Moscow has long exploited Ukraine’s far-right movements as scarecrows, inflating their political importance, in an effort to discredit the Ukrainian nation, as a whole. But in reality, ultra-nationalist parties in post-Soviet Ukraine have struggled to find support for several election cycles now. If the various groups cannot unite, they are likely to fail once again in the 2019 parliamentary elections.

March 22, 2019 - Andreas Umland - Articles and CommentaryUkraine elections 2019

Stepan Bandera monument, Ternopil Photo: Nikita Nikiforov (cc) flickr.com

Ever since the beginning of its armed struggle against Moscow during the Second World War, the Ukrainian far right has been exploited by the Kremlin as a bogeyman. The political radicalism, war crimes, fascist leanings, and manifest militancy of historic Ukrainian ultra-nationalism have been effectively employed by Soviet and post-Soviet Russian agitators to paint a scary picture of Ukraine, among Russian and Western publics, which are otherwise largely ignorant about Ukrainian matters. The Banderite label, derived from the surname of the one-time leader of Ukrainian nationalism’s most radical wing, was and is still being used to stigmatise Ukrainians from Galicia and Volynia, as well as Ukrainian patriots in general, or merely self-ascribed Ukrainians, as universally xenophobic, antisemitic and genocidal.

As a result of decades of relentless campaigning, the term “Banderite” (banderivets, banderivka) eventually became defiantly adopted as a self-description by many Ukrainians. This is in spite of the fact that most of Ukraine’s self-ascribed “Banderites” today share little with the historic Stepan Bandera’s political aims, beyond their common goal of Ukrainian independence. Parts of the Western public nevertheless continue to see little difference between liberationist and emancipatory impulses of Ukrainian nationalism, on the one side, and its extremist and ethno-centrist motives, on the other, as well as between their related diverging political permutations in either the past or the present.

The rise and fall of the Freedom party

The entry of the radical nationalist and explicitly anti-Russian All-Ukrainian Union “Svoboda” (Freedom) into Ukraine’s parliament in 2012, with 10.44 per cent in the proportional part of the elections, and the appearance in 2014 of new extra-parliamentary far-right groups, including the Right Sector and Azov battalion, provided new fodder for Moscow’s defamation campaign. In particular the first leader of Right Sector, Dmytro Yarosh, was singled out by Kremlin-controlled mass media as allegedly posing a deadly threat to Russophones in Ukraine (despite his origins in the eastern Dnipropetrovsk oblast). Russian TV’s frantic propaganda crusade against him made Yarosh – an actually minor figure in Ukrainian politics – a celebrity of sorts, in Ukraine and beyond.

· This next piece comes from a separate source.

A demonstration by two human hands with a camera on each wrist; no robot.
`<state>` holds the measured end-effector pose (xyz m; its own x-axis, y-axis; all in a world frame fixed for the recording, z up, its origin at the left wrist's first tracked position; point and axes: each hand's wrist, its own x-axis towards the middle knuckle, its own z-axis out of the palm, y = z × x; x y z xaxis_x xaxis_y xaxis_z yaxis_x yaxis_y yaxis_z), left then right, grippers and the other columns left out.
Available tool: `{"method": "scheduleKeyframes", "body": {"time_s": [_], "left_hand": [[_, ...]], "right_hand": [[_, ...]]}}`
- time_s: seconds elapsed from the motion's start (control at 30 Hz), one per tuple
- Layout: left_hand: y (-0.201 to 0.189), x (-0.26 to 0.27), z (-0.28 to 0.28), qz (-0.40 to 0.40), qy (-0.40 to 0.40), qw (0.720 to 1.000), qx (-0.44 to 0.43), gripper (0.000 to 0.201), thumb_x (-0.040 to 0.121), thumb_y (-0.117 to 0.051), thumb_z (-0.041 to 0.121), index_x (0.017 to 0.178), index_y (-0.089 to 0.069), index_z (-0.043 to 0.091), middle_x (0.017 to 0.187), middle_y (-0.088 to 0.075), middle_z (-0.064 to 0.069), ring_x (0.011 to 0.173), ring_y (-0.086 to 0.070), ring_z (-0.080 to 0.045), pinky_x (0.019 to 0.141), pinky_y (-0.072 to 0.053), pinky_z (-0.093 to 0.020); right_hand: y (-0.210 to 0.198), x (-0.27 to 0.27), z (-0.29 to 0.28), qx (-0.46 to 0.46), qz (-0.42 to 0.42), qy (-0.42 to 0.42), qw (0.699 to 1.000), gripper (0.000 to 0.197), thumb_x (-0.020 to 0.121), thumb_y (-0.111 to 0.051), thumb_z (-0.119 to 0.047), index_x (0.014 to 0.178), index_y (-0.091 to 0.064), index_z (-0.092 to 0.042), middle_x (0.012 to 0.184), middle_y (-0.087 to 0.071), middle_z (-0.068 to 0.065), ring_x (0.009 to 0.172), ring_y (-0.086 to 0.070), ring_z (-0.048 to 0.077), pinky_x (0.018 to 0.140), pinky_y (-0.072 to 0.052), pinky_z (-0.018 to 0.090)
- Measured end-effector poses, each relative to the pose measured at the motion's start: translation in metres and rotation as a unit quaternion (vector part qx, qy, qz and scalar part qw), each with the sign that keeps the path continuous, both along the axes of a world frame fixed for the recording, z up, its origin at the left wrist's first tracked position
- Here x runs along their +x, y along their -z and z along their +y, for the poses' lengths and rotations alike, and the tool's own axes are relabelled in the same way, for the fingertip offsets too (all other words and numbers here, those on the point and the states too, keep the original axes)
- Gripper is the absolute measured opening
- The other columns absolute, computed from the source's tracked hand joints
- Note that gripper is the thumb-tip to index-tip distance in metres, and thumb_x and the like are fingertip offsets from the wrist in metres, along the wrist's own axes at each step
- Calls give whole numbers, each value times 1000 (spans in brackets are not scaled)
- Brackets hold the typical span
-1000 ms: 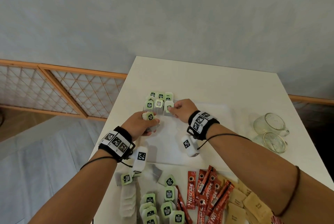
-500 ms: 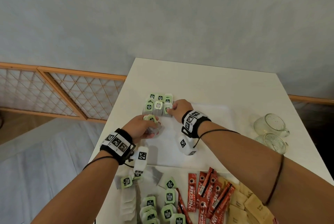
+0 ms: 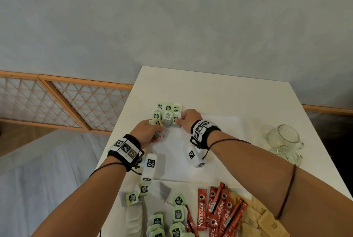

Yet the surprisingly weak performance of Yarosh in the May 2014 presidential elections (0.7 per cent) and of his Right Sector party in the October 2014 parliamentary elections (1.8 per cent) took the steam out of the Kremlin’s propaganda circus. Even more astonishing (and, perhaps, for the Kremlin also curiously disappointing) were the only somewhat less meagre results of Svoboda and its head Oleh Tyahnybok in the presidential and parliamentary elections – 1.16 per cent and 4.71 per cent respectively. The latter result was below the parliament’s 5 per cent entry barrier and has thus led to the disappearance of the far right’s short-lived faction in the Verkhovna Rada (Supreme Council) which has since only contained some individual ultra-nationalists who do not cooperate much with each other within the legislature.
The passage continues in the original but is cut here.